In recent days, speculative comments and questions have arisen over the OPEC oil cuts and their effectiveness towards the global oil market. With the global oil demand growing in leaps and bounds, countries like Saudi Arabia are taking steps to ensure that the price of oil remains stable and keeps with the objectives of the cartel’s Algiers Accord, which was put into place in late 2016.
Ever since the Algiers Accord was implemented, many of the OPEC member nations have increased production, but according to the International Energy Agency, it was not enough to keep pace with the rise in global demand for oil. As a result, the price of crude oil fluctuated up and down in recent months and the cuts implemented by OPEC have not had the desired effect.
The skepticism here appears to be centered around the fact that the initial cuts have not had a noticeable impact on the price of oil. OPEC is currently discussing what more can be done to stabilize the market, revitalizing the consultancy process to determine production cut targets and the running of a monitoring committee to keep tabs on their efforts.

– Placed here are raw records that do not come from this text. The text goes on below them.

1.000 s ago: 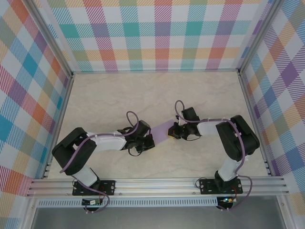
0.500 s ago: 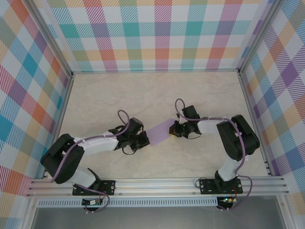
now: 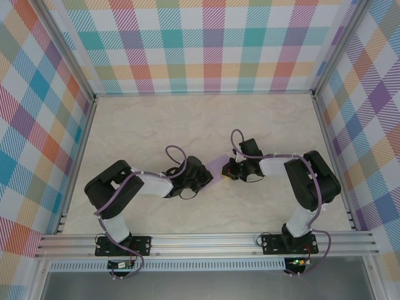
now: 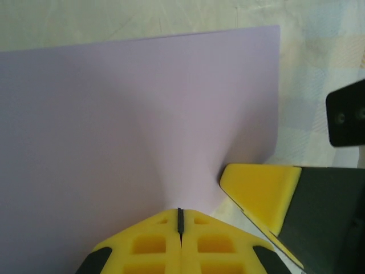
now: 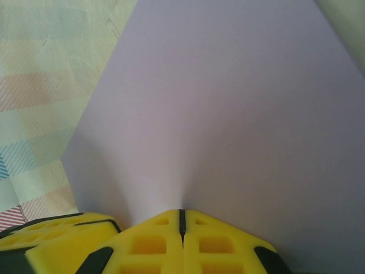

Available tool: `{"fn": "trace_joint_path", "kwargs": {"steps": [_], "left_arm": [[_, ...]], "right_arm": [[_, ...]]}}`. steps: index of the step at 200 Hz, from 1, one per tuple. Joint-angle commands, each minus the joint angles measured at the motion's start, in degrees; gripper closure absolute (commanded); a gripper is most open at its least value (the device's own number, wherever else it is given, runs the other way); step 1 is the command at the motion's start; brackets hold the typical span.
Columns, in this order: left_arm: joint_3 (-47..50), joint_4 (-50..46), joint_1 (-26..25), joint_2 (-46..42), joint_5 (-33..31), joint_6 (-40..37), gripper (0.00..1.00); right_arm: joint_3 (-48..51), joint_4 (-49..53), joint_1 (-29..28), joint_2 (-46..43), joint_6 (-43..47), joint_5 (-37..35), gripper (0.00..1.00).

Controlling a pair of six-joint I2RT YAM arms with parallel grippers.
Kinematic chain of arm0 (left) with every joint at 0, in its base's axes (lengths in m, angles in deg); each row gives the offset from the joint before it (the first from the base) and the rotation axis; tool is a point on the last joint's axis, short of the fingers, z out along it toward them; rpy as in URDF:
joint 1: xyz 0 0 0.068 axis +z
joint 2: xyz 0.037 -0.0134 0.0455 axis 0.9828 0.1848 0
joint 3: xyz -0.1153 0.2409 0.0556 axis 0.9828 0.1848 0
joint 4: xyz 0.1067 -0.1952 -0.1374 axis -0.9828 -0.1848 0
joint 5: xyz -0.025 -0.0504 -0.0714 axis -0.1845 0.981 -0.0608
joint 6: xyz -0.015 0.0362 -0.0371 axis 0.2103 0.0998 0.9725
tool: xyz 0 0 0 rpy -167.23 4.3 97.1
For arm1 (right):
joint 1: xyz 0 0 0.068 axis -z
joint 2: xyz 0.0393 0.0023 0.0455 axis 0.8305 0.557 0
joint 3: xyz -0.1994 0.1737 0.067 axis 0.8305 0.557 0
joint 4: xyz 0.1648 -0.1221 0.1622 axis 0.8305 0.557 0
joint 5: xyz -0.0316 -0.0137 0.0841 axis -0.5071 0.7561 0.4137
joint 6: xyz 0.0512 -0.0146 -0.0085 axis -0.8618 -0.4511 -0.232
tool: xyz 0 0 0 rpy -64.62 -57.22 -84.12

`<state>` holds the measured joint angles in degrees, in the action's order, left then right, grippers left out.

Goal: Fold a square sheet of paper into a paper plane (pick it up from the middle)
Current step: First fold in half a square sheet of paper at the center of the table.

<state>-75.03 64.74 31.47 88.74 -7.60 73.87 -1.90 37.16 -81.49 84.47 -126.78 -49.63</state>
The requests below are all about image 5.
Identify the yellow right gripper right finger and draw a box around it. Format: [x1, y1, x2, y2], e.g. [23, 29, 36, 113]
[182, 209, 292, 274]

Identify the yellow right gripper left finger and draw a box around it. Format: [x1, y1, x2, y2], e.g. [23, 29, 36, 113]
[82, 209, 184, 274]

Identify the light purple paper sheet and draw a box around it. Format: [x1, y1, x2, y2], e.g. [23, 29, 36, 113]
[61, 0, 365, 274]

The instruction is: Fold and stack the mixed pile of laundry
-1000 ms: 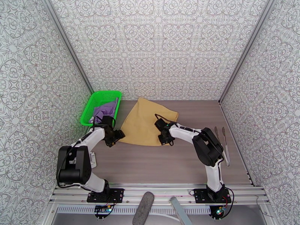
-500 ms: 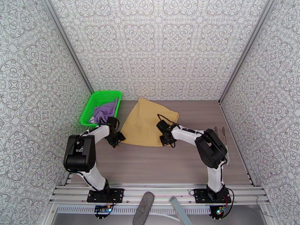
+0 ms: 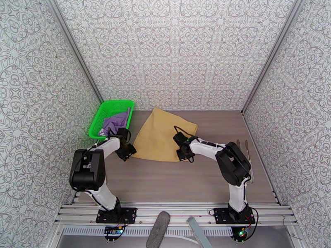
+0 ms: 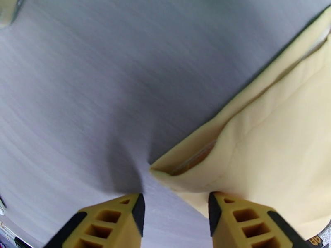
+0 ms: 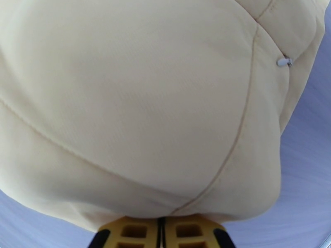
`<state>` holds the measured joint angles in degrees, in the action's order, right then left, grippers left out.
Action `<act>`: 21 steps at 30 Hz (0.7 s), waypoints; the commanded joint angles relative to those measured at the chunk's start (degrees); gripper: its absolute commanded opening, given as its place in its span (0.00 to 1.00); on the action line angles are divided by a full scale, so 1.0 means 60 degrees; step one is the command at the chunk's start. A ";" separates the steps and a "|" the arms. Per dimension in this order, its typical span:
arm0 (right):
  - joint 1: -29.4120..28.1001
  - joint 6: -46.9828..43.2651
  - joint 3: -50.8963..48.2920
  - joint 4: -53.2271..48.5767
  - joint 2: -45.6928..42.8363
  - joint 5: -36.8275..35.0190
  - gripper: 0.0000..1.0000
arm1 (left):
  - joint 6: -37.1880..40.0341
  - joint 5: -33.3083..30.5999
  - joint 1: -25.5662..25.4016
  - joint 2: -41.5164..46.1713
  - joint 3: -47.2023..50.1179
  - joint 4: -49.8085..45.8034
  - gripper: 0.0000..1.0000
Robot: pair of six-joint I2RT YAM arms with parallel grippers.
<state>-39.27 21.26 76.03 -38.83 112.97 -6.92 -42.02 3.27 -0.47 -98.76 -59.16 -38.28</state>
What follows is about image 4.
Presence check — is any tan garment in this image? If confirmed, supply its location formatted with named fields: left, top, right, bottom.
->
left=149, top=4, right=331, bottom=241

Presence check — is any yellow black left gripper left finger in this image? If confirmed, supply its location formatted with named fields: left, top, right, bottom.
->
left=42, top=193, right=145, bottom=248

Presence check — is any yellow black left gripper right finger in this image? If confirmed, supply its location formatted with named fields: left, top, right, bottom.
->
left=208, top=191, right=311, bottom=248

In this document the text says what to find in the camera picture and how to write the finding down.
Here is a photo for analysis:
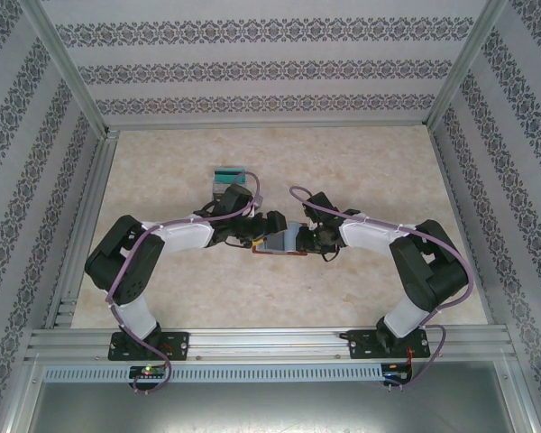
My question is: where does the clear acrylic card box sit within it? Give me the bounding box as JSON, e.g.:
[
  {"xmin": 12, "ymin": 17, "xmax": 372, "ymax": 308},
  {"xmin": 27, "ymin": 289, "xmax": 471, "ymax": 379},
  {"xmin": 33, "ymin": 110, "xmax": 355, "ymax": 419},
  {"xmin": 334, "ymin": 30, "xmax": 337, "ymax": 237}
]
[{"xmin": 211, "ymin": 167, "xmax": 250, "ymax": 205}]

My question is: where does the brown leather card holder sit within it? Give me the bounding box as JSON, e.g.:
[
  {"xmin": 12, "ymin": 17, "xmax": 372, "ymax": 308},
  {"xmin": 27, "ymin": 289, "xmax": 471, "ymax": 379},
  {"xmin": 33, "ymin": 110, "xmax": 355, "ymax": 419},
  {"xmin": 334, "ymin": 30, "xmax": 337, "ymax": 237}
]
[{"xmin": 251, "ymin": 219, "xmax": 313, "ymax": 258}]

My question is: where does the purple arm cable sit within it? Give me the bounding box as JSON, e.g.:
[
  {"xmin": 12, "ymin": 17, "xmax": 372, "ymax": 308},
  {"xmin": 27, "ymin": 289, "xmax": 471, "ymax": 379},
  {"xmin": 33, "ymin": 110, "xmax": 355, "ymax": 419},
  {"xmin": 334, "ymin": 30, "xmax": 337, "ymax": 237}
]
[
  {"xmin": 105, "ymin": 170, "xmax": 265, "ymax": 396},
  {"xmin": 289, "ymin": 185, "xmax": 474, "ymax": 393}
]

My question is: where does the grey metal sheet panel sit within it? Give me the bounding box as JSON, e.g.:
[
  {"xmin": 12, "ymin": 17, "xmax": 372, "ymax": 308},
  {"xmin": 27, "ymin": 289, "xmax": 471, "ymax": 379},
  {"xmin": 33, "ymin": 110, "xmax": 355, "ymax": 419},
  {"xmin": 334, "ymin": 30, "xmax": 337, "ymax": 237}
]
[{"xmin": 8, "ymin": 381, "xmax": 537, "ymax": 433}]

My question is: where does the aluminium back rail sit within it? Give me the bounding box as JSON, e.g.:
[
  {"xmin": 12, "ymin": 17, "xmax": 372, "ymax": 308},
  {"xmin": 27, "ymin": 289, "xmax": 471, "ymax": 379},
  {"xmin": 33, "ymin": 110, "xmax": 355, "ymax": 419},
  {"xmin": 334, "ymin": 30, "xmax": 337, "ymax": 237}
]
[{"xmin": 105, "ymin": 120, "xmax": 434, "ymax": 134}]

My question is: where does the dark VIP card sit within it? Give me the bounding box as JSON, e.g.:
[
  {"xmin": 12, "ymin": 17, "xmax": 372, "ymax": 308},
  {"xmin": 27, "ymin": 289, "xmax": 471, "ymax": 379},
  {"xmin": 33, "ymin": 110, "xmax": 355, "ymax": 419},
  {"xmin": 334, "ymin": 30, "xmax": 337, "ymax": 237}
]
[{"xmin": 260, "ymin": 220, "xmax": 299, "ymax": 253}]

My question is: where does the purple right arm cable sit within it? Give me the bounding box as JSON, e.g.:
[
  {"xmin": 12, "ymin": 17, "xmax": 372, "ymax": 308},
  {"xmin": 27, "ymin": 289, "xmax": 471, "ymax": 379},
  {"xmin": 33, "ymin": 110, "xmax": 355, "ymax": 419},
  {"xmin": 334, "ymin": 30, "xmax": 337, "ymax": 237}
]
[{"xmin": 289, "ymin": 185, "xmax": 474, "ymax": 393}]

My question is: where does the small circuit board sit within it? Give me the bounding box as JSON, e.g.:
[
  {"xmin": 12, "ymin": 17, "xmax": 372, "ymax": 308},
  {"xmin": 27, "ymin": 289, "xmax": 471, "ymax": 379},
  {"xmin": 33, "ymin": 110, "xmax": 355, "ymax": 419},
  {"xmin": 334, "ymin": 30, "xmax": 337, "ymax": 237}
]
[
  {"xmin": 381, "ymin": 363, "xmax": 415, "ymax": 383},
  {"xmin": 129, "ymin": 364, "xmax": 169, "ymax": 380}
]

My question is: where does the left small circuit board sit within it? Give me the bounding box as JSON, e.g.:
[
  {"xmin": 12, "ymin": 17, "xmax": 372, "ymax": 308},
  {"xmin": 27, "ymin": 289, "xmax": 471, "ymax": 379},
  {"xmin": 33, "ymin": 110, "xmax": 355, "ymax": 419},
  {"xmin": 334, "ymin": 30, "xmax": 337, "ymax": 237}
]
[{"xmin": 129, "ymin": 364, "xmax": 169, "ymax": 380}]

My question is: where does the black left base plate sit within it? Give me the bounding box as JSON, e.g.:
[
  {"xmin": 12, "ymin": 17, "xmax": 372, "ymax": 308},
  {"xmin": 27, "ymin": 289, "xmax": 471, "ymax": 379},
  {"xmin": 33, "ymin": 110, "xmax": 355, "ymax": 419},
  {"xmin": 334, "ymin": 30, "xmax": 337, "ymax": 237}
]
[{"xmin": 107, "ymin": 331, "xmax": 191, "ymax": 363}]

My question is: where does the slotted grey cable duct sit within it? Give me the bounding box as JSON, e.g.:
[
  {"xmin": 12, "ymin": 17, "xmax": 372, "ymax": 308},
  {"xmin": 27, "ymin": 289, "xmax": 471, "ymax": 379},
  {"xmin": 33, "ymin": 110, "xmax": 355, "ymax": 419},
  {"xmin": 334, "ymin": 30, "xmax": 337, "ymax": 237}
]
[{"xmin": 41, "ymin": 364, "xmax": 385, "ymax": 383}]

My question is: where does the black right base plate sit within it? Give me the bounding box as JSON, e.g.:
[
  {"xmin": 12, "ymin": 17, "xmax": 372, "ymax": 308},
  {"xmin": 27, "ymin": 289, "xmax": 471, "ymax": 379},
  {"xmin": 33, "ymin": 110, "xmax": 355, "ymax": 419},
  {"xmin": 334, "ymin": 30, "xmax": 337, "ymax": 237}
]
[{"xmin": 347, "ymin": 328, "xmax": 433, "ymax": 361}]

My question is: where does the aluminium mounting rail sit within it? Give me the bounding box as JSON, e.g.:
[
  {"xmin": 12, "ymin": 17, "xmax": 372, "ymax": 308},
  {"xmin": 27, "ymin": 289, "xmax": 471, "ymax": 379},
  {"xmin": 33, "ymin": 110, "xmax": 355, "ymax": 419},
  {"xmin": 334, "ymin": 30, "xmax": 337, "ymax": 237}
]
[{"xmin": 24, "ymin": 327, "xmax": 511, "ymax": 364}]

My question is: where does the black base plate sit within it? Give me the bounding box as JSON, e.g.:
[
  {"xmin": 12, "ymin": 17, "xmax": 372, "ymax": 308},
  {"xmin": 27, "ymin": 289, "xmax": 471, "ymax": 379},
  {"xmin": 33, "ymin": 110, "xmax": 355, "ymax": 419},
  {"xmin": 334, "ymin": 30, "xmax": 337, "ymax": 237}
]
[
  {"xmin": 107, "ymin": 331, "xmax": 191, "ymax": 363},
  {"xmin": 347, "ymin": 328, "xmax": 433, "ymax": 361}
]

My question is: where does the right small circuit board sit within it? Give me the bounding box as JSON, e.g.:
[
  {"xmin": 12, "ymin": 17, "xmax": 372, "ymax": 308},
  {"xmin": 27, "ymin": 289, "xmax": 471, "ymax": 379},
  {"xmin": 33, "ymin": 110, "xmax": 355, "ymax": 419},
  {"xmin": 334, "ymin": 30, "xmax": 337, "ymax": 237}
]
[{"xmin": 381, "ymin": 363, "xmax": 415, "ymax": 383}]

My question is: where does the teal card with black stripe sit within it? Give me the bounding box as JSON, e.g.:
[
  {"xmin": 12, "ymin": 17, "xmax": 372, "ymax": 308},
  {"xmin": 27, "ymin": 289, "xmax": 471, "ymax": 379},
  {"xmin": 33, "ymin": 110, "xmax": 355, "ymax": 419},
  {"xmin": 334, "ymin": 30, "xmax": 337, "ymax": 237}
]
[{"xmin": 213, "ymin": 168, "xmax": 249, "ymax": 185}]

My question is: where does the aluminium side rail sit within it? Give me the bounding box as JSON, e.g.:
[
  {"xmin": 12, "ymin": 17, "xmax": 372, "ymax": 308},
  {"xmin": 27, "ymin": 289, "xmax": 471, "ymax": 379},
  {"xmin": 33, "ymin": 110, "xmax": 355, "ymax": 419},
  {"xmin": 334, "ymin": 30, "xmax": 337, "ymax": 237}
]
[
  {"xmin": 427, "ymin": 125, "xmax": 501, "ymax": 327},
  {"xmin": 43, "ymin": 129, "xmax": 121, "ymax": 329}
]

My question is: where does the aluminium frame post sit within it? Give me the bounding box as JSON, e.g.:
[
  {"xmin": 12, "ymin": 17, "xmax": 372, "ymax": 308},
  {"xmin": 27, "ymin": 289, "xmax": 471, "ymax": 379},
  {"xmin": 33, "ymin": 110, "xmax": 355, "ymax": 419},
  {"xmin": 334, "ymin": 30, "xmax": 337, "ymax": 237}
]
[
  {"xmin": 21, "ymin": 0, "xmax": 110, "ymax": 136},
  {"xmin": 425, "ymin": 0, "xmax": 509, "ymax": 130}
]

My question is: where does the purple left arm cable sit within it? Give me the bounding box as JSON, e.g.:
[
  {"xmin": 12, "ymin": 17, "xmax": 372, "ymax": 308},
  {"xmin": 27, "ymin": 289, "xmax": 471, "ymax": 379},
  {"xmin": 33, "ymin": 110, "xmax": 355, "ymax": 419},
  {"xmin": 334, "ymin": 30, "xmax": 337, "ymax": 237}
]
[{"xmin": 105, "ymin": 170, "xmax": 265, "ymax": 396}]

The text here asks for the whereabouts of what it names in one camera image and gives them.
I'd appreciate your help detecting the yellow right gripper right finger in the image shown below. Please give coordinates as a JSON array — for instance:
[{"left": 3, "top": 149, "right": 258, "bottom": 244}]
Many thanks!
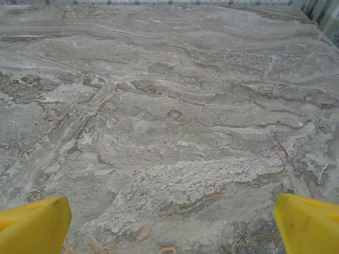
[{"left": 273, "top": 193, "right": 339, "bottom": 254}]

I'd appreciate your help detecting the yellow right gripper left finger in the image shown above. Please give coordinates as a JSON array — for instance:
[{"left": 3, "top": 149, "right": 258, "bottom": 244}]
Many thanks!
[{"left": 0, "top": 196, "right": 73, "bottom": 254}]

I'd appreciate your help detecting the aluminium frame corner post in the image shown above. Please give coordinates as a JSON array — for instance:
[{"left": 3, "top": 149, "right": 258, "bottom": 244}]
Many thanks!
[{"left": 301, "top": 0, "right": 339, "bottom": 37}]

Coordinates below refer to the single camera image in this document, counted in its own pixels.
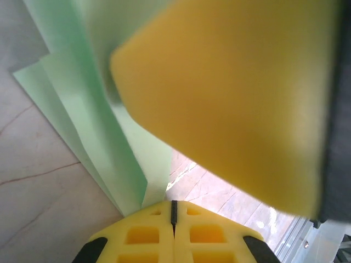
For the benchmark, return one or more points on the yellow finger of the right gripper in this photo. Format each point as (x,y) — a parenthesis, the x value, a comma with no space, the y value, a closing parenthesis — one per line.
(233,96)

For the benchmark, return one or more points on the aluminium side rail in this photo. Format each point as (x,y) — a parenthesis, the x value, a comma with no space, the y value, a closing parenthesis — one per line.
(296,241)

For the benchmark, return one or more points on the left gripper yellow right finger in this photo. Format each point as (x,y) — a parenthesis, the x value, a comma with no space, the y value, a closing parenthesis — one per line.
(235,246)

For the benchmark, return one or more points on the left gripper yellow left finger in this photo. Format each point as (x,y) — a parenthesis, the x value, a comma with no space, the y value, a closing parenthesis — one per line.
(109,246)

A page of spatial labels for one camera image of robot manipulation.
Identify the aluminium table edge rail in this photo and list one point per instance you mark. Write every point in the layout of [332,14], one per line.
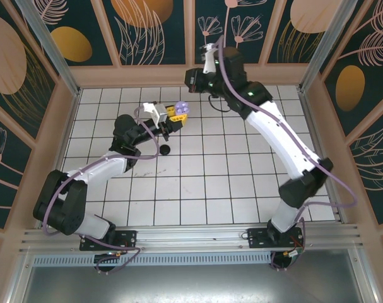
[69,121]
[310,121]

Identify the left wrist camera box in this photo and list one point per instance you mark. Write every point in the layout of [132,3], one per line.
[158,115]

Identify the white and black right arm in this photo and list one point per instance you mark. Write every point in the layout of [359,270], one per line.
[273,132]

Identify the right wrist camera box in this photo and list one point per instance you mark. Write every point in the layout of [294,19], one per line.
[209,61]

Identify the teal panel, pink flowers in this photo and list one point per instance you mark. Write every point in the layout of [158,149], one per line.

Onlookers and analysts also fear that a possible follow-up to the OPEC cuts’ effort could leave the cartel open to a worse outcome in the future due to an oversaturation in the market. Shale producers in the United States, Russia, and other parts of the world, are feeling a monetary incentive to increase their own production and flood the global markets.
A further balancing-out could ensue if OPEC removes too much supply, in which case the production gap left by the cartel could be taken up by non-OPEC members in the market, ultimately leaving the cartel-based producers at a loss. The ultimate goal for OPEC here is to ensure that their respective cuts have the desired effect without causing an increase in production from other parts of the world, creating a favorable balance that works in their favor.
For now, speculation abounds as to where the OPEC oil cuts will go and whether or not they will have the desired impact. It is clear that the current production level is unsustainable if the cartel wants to remain profitable and the effectiveness of the cuts at this stage will be an indicator of what the long-term prognosis looks like for OPEC and the global oil market.